それは大人になってからも一々他者に告白することは滅多にないものの、自分では憶えているものである。そしてその語彙を聴くと一人で気恥ずかしい思いをしたり、やるせない気分になったりするのだ。
 つまり語彙習得のプロセスにおける習得事情の私秘性こそが羞恥の正体ではないかとここで私は提案したいのだ。しかしこの羞恥は表面的には記憶ということにおいても、他者全般が使用する基準を完全に把握した段階で一挙に忘却の彼方へと押しやられる。つまり他者一般と会話する際に意思疎通し合うためには然程重要ではなくなるからだ。私たちは要するに言葉の「仕組み」から言葉を「伝えるべき内容」へと問題意識(勿論無意識に内に、と言うか自動的な意識であり、説明し得る意識ではない)を移行させていくのだ。その際には私秘的な習得事情などお荷物なのだから。

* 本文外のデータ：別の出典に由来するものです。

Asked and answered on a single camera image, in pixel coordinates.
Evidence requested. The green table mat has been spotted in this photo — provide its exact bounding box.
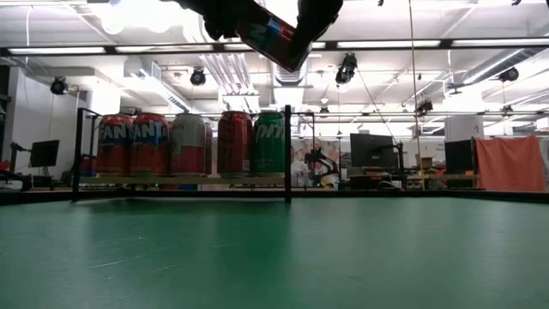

 しかし誰でも一人になった時ふと想起に包まれる瞬間はあり、例えばその日帰宅してから、もし一人で生活している人なら(結婚していて、帰宅後も誰か他者がいる場合、寝ている時にしか基本的には一人になれないが)その日同僚や知人、友人と会話した時に使用した語彙そのものが急に気になりだし、想起は向こうからやってくる。そしてある瞬間に幼い頃には「その使い方はおかしいですよ」と母親に注意されたこととか、父親に「そういう言い方を親に対してはするな」とか言われたことをふと思い出したりするのだ。
 そしてそうやって覚えたこと自体を習得の仕方のニュアンスとして記憶そのものが疼くということがあるのかも知れない。ある語彙を聴くと何故か気恥ずかしい思いに囚われたり私たちはするのもその時その語彙を使わざるを得ない状況という現実を生きているからである。つまり現実に進行している事柄と昔にあったおぼろげな記憶とが刺激し合うのだ。それは奇妙な共鳴作用であるが、そこには羞恥が伴われている。そうだ、そういう風にして、つまり大人が話しているところをじっと観察することによって、(自分なりに)把握していた「世界や宇宙という語彙が語る真実」が一挙にある時それぞれに語彙に対応するようになるのである。また必死に何を伝え合っているのかということを把握しようとしているからこそ、大人の会話に加わりたいという気持ちがその一致させる作用と協同して言語習得はなされていくということなのだろう。